Task objective: The line containing "Could you kindly segment the black gripper?" marks the end: output every line of the data up to it, and that line too, exactly as written.

Records to use:

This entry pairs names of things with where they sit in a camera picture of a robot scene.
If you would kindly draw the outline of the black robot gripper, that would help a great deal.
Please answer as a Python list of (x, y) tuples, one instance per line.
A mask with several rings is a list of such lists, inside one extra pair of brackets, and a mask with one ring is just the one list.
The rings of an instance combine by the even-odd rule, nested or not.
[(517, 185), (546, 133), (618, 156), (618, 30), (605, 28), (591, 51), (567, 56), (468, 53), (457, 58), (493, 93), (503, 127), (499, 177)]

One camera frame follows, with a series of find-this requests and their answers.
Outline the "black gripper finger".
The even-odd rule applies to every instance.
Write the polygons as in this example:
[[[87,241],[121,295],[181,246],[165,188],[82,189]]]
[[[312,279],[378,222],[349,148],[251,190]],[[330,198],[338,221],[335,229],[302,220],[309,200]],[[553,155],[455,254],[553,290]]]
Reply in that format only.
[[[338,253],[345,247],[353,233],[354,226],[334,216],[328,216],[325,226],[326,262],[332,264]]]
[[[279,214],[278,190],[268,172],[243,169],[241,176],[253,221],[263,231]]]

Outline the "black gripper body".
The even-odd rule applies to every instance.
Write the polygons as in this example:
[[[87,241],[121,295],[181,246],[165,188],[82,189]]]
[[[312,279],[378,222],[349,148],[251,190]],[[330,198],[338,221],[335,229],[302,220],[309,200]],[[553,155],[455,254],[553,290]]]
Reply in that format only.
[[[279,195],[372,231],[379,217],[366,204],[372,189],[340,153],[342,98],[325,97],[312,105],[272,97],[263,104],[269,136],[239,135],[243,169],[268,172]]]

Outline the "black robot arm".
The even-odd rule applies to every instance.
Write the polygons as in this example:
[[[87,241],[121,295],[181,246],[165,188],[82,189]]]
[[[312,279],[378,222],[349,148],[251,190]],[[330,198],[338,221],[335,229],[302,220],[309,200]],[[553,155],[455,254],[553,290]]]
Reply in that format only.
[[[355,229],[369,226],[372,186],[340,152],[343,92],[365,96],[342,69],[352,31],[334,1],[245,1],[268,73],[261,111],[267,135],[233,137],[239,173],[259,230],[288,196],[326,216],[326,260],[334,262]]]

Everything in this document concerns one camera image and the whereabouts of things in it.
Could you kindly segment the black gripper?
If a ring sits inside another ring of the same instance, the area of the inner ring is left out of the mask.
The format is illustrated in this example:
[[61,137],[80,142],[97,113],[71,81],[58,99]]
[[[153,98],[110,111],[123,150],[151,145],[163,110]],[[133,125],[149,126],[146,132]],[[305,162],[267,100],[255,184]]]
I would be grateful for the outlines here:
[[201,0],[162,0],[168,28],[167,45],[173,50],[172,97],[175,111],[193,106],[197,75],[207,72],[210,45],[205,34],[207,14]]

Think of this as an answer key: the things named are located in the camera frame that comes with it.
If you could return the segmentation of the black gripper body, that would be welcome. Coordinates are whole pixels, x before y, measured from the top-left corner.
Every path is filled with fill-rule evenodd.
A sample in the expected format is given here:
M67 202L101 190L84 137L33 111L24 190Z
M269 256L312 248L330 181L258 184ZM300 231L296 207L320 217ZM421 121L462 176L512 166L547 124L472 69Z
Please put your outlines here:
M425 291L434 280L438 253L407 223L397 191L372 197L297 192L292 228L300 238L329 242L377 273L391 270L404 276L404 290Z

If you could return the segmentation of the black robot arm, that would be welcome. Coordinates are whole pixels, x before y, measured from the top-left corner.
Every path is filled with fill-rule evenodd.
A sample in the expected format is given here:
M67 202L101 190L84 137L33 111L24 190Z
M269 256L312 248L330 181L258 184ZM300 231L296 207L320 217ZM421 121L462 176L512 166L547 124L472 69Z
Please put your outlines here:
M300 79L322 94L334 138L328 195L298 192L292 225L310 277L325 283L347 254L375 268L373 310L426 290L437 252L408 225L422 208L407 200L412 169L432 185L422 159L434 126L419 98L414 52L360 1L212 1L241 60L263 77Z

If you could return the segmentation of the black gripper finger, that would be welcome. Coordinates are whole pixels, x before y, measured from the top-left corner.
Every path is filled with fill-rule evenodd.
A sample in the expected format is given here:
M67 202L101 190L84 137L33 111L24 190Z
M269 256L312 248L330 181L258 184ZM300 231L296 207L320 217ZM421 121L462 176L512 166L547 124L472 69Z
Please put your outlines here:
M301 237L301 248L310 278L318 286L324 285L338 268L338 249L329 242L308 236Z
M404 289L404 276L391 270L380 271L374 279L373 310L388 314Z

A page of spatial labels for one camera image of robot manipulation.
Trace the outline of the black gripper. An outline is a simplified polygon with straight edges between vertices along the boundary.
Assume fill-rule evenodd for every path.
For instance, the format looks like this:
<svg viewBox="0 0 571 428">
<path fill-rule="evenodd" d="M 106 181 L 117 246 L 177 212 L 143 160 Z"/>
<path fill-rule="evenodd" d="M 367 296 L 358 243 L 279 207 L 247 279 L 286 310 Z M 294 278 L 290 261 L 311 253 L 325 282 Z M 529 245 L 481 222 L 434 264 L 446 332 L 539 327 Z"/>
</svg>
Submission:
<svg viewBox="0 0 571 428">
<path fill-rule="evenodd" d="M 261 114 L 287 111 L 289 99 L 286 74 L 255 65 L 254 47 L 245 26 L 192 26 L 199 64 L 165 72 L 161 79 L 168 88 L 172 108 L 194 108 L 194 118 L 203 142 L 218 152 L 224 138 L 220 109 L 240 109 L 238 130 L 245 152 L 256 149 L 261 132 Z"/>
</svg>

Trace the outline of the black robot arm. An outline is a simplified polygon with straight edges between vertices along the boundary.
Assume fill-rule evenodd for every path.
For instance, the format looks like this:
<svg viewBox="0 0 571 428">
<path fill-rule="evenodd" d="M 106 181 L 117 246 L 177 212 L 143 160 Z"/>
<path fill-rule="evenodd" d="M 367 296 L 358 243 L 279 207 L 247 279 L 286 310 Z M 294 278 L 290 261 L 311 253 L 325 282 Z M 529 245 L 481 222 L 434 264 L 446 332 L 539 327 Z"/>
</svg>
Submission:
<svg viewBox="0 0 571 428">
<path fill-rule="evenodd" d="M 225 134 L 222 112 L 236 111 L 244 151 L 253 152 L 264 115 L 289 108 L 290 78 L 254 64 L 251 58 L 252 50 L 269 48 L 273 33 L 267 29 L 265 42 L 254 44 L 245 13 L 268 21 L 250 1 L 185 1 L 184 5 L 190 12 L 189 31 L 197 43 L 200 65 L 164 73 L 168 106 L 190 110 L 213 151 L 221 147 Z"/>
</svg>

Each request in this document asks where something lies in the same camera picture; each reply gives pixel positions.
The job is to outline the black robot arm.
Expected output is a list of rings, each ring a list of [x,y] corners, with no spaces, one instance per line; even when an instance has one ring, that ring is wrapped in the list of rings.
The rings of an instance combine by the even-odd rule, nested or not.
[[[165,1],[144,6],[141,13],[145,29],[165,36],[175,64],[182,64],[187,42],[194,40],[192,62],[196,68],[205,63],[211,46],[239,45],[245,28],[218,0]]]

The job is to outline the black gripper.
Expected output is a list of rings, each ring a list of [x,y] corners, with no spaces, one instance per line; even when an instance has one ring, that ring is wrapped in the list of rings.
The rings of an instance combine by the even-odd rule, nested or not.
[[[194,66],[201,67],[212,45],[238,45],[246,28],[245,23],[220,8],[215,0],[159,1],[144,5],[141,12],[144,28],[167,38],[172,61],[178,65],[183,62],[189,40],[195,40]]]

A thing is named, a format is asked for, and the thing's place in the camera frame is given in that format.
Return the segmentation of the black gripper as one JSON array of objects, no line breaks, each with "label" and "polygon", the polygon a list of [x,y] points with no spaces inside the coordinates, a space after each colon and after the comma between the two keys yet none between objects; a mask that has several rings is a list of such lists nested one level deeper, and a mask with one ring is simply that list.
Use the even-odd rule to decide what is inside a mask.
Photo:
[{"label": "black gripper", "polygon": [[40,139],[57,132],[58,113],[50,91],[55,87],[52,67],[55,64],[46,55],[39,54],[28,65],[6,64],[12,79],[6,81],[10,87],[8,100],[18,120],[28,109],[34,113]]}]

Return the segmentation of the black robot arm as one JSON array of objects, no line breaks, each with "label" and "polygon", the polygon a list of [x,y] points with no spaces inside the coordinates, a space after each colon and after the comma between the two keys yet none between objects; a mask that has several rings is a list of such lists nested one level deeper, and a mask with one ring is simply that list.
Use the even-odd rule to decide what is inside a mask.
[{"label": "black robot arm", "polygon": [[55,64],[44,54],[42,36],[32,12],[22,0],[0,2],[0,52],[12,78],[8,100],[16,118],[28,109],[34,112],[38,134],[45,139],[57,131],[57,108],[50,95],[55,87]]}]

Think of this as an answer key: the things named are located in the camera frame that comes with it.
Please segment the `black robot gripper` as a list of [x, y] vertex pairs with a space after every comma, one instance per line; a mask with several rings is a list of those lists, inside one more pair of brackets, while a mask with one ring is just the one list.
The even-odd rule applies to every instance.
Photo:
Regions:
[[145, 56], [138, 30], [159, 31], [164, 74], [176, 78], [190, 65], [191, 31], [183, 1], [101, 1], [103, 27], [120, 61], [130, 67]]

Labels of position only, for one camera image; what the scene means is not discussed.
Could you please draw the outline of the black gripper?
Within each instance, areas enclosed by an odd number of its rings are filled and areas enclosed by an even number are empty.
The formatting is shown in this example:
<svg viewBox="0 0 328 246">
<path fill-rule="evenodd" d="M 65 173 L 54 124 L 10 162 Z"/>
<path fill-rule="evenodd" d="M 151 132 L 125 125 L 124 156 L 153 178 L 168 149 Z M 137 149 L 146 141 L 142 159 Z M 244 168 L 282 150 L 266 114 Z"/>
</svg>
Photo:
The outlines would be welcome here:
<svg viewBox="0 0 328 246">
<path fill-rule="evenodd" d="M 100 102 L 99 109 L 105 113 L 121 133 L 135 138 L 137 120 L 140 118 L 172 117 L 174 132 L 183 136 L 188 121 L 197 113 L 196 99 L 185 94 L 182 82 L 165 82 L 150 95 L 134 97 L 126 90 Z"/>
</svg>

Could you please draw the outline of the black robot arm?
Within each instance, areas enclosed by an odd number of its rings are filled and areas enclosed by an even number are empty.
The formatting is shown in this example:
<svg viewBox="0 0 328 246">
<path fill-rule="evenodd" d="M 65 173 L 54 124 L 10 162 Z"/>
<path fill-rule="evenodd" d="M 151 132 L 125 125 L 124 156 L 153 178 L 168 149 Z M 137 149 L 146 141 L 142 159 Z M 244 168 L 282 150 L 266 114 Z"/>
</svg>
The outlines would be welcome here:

Reply to the task:
This entry pairs names of things with where they sit in a camera picture of a robot scene.
If you would kindly draw the outline of the black robot gripper, that would help a great deal.
Please answer as a Python list of (x, y) tuples, one instance per line.
A mask with several rings is a list of such lists, inside one extra pair of brackets, and a mask with one ring is just the one list.
The rings of an instance combine by the even-odd rule, nested or not.
[(517, 185), (546, 133), (618, 156), (618, 30), (605, 28), (591, 51), (567, 56), (468, 53), (457, 58), (493, 93), (503, 127), (499, 177)]

One camera frame follows, with a series of find-this requests and their answers.
Outline the "black gripper finger".
The even-odd rule applies to every instance.
Write the polygons as in this example:
[[[87,241],[121,295],[181,246],[165,188],[82,189]]]
[[[312,279],[378,222],[349,148],[251,190]],[[330,198],[338,221],[335,229],[302,220],[309,200]],[[553,155],[455,254],[553,290]]]
Reply in that format only.
[[[338,253],[345,247],[353,233],[354,226],[334,216],[328,216],[325,226],[326,262],[332,264]]]
[[[279,214],[278,190],[268,172],[243,169],[241,176],[253,221],[263,231]]]

Outline the "black gripper body".
The even-odd rule applies to every instance.
Write the polygons as in this example:
[[[87,241],[121,295],[181,246],[165,188],[82,189]]]
[[[312,279],[378,222],[349,148],[251,190]],[[330,198],[338,221],[335,229],[302,220],[309,200]],[[553,155],[455,254],[553,290]]]
Reply in that format only.
[[[279,195],[372,231],[379,217],[366,204],[372,189],[340,153],[342,98],[325,97],[312,105],[272,97],[263,104],[269,136],[239,135],[243,169],[268,172]]]

Outline the "black robot arm".
The even-odd rule applies to every instance.
Write the polygons as in this example:
[[[87,241],[121,295],[181,246],[165,188],[82,189]]]
[[[312,279],[378,222],[349,148],[251,190]],[[330,198],[338,221],[335,229],[302,220],[309,200]],[[553,155],[455,254],[553,290]]]
Reply in that format only.
[[[355,229],[369,226],[372,186],[340,152],[343,92],[365,96],[342,69],[352,31],[334,1],[245,1],[268,73],[261,111],[267,135],[233,137],[239,173],[259,230],[288,196],[326,216],[326,260],[334,262]]]

Everything in this document concerns one camera image and the whereabouts of things in it.
Could you kindly segment the black gripper?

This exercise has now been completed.